▶ BRIEF
The answer must be a single number: how many lines in this listing hold the word "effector".

▶ MATERIAL PROVIDED
########

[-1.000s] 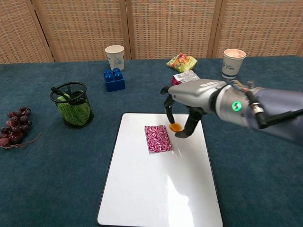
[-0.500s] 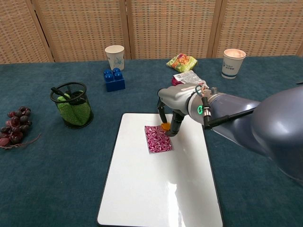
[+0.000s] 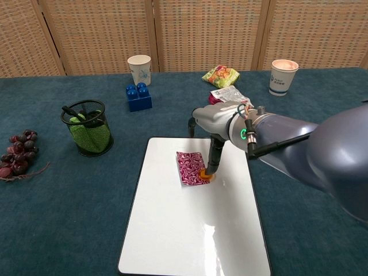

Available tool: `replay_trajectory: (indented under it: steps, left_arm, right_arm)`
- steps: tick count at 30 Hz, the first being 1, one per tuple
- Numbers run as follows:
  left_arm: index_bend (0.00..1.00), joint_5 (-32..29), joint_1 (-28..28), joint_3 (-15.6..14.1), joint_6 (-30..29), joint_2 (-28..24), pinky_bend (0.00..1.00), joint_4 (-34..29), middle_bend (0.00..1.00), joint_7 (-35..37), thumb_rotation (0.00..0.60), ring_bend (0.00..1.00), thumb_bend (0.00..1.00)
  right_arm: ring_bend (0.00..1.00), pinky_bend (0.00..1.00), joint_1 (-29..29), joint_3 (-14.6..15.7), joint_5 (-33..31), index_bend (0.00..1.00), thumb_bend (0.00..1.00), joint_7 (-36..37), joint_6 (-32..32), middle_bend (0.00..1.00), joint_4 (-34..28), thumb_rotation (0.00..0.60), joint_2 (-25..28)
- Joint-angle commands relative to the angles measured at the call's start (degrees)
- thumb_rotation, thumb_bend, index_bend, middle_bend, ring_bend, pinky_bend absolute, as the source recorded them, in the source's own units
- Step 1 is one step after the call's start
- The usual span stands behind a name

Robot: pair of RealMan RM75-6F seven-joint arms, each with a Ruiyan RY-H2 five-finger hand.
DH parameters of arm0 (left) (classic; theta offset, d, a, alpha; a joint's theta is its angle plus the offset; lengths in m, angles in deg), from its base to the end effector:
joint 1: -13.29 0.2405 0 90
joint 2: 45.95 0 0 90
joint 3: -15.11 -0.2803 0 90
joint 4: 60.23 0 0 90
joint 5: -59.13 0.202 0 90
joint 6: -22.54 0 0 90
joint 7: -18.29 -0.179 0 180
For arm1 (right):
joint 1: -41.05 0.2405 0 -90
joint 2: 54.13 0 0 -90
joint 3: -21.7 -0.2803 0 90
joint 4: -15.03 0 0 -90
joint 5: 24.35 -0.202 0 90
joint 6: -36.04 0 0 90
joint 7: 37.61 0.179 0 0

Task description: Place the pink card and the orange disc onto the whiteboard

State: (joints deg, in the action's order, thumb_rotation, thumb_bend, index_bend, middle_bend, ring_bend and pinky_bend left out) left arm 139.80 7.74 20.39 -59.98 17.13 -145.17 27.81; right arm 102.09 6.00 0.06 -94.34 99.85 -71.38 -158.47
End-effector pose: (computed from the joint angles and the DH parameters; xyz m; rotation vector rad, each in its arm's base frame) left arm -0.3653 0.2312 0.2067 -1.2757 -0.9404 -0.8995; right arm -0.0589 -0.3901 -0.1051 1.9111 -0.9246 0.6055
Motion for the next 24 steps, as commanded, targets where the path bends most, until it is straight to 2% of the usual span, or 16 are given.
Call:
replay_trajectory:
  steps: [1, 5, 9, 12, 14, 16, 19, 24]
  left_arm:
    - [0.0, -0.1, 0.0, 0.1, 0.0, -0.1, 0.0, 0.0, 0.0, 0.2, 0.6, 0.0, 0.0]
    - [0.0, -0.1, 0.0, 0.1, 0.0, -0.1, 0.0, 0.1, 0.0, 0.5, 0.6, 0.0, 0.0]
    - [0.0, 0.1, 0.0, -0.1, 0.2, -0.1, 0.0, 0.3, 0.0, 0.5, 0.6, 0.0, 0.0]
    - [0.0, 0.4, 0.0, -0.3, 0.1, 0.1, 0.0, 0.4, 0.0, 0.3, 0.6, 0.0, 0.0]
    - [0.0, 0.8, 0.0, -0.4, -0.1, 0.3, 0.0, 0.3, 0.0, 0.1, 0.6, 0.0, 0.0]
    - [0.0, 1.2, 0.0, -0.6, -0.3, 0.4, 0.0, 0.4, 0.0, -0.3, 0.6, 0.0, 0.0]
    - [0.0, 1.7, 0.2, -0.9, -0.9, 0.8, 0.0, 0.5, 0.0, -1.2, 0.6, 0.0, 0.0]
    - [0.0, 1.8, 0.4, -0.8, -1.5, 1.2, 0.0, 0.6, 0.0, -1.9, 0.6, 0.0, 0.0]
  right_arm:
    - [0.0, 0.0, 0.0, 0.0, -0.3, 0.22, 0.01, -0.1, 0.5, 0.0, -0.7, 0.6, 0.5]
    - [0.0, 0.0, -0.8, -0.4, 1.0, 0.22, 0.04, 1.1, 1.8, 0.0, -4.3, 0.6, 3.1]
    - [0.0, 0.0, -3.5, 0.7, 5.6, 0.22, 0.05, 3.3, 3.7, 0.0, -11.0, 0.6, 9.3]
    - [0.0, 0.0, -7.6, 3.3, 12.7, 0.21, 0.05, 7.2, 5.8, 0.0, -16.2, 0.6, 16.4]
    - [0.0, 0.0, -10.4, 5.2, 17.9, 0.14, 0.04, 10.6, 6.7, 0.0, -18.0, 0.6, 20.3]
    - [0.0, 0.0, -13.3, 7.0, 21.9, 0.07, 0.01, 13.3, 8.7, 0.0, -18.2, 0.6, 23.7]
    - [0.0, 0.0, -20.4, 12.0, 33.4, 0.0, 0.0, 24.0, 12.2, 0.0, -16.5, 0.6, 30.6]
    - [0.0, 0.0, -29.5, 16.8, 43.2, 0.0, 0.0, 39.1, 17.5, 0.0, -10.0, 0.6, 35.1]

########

▶ WRITTEN REPLY
2